PROVIDED DATA =>
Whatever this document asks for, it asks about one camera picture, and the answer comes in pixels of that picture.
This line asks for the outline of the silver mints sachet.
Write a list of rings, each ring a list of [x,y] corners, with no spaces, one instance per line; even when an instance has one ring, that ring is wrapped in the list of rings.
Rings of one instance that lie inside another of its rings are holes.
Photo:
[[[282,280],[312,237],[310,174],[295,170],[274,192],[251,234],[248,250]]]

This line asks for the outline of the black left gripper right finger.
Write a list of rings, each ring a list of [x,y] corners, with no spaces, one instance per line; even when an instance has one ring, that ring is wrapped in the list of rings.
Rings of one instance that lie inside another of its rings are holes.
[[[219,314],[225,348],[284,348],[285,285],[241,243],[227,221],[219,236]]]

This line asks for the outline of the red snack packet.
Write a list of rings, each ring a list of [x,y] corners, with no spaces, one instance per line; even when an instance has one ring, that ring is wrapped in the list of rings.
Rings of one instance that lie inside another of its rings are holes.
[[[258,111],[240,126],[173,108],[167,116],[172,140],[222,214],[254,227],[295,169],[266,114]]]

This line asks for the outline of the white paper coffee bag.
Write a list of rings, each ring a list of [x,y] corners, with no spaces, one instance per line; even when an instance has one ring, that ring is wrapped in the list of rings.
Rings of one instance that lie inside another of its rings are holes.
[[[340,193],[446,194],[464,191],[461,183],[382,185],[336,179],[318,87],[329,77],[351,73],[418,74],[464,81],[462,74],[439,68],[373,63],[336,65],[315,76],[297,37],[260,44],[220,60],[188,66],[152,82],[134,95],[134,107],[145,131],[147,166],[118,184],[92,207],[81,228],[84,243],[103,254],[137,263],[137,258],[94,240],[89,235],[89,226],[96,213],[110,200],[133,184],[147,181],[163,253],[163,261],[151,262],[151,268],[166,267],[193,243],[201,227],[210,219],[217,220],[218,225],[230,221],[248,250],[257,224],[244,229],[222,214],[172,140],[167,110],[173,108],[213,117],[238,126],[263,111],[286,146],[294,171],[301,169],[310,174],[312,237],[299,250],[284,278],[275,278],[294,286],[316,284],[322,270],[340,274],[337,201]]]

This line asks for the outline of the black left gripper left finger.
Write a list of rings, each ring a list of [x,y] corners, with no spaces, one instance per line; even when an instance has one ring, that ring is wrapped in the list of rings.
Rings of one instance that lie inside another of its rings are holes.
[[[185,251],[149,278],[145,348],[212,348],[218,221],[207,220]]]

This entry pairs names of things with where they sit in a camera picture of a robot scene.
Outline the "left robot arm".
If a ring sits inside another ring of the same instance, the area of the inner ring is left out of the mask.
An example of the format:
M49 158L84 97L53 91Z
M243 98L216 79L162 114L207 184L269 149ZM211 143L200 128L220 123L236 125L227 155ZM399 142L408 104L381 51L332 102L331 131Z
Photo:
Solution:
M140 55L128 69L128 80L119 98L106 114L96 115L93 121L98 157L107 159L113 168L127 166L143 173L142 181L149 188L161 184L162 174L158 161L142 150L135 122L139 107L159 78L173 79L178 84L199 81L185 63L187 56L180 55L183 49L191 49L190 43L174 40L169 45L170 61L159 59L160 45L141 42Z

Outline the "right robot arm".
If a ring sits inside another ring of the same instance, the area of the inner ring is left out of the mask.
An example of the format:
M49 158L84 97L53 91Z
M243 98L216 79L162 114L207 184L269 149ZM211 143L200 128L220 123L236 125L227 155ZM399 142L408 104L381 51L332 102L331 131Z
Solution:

YOUR OBJECTIVE => Exact reproduction of every entry is needed.

OUTPUT =>
Whatever this document asks for, it asks about one camera picture, and the answer comes in pixels of that picture.
This line asks for the outline of the silver mints sachet.
Write a list of rings, each ring a list of [x,y] corners, with no spaces, one instance per line; even when an instance has one ring, that ring is wrapped in the list of rings.
Rings of one instance that lie inside another of its rings are holes.
Photo:
[[[282,280],[312,237],[310,174],[295,170],[274,192],[251,234],[248,250]]]

This line asks for the outline of the black left gripper right finger.
Write a list of rings, each ring a list of [x,y] corners, with no spaces, one instance per line; even when an instance has one ring, that ring is wrapped in the list of rings.
Rings of one instance that lie inside another of its rings are holes.
[[[219,314],[225,348],[284,348],[285,285],[241,243],[227,221],[219,236]]]

This line asks for the outline of the red snack packet.
Write a list of rings, each ring a list of [x,y] corners, with no spaces, one instance per line; even when an instance has one ring, that ring is wrapped in the list of rings.
Rings of one instance that lie inside another of its rings are holes.
[[[258,111],[240,126],[173,108],[167,116],[172,140],[222,214],[254,227],[295,169],[266,114]]]

This line asks for the outline of the white paper coffee bag.
Write a list of rings, each ring a list of [x,y] corners, with no spaces, one instance per line; even when an instance has one ring, that ring is wrapped in the list of rings.
Rings of one instance that lie inside another of its rings are holes.
[[[340,193],[446,194],[464,191],[461,183],[382,185],[336,179],[318,87],[329,77],[351,73],[418,74],[464,81],[462,74],[439,68],[373,63],[336,65],[315,76],[297,37],[260,44],[220,60],[188,66],[152,82],[134,95],[134,107],[145,131],[147,166],[118,184],[92,207],[81,228],[84,243],[103,254],[137,263],[137,258],[94,240],[89,235],[89,226],[96,213],[110,200],[133,184],[147,181],[163,253],[163,261],[151,262],[151,268],[166,267],[193,243],[201,227],[210,219],[217,220],[218,225],[230,221],[248,250],[257,224],[244,229],[222,214],[172,140],[167,110],[173,108],[213,117],[238,126],[263,111],[286,146],[294,171],[301,169],[310,174],[312,237],[299,250],[284,278],[275,278],[294,286],[316,284],[322,270],[340,274],[337,201]]]

This line asks for the outline of the black left gripper left finger.
Write a list of rings, each ring a list of [x,y] corners, with no spaces, one instance per line; even when an instance has one ring, that ring is wrapped in the list of rings.
Rings of one instance that lie inside another of its rings are holes.
[[[185,251],[149,278],[145,348],[212,348],[218,221],[207,220]]]

This entry pairs names of things with where they sit in a camera picture of a robot scene.
Outline the "left robot arm".
If a ring sits inside another ring of the same instance, the area of the inner ring is left out of the mask.
An example of the format:
M49 158L84 97L53 91Z
M243 98L216 79L162 114L207 184L269 149ZM211 143L200 128L220 123L236 125L227 155ZM399 142L408 104L381 51L332 102L331 131Z
Photo:
Solution:
M140 55L128 69L128 80L119 98L106 114L96 115L93 121L98 157L107 159L113 168L127 166L143 173L142 181L149 188L161 184L162 174L158 161L142 150L135 122L139 107L159 78L173 79L178 84L199 81L185 63L187 56L180 55L183 49L191 49L190 43L174 40L169 45L170 61L159 59L160 45L141 42Z

Outline the "right robot arm".
If a ring sits inside another ring of the same instance, the area of the inner ring is left out of the mask.
An example of the format:
M49 158L84 97L53 91Z
M243 98L216 79L162 114L207 184L269 149ZM211 143L200 128L220 123L236 125L227 155ZM399 142L408 104L381 51L332 102L331 131Z
Solution:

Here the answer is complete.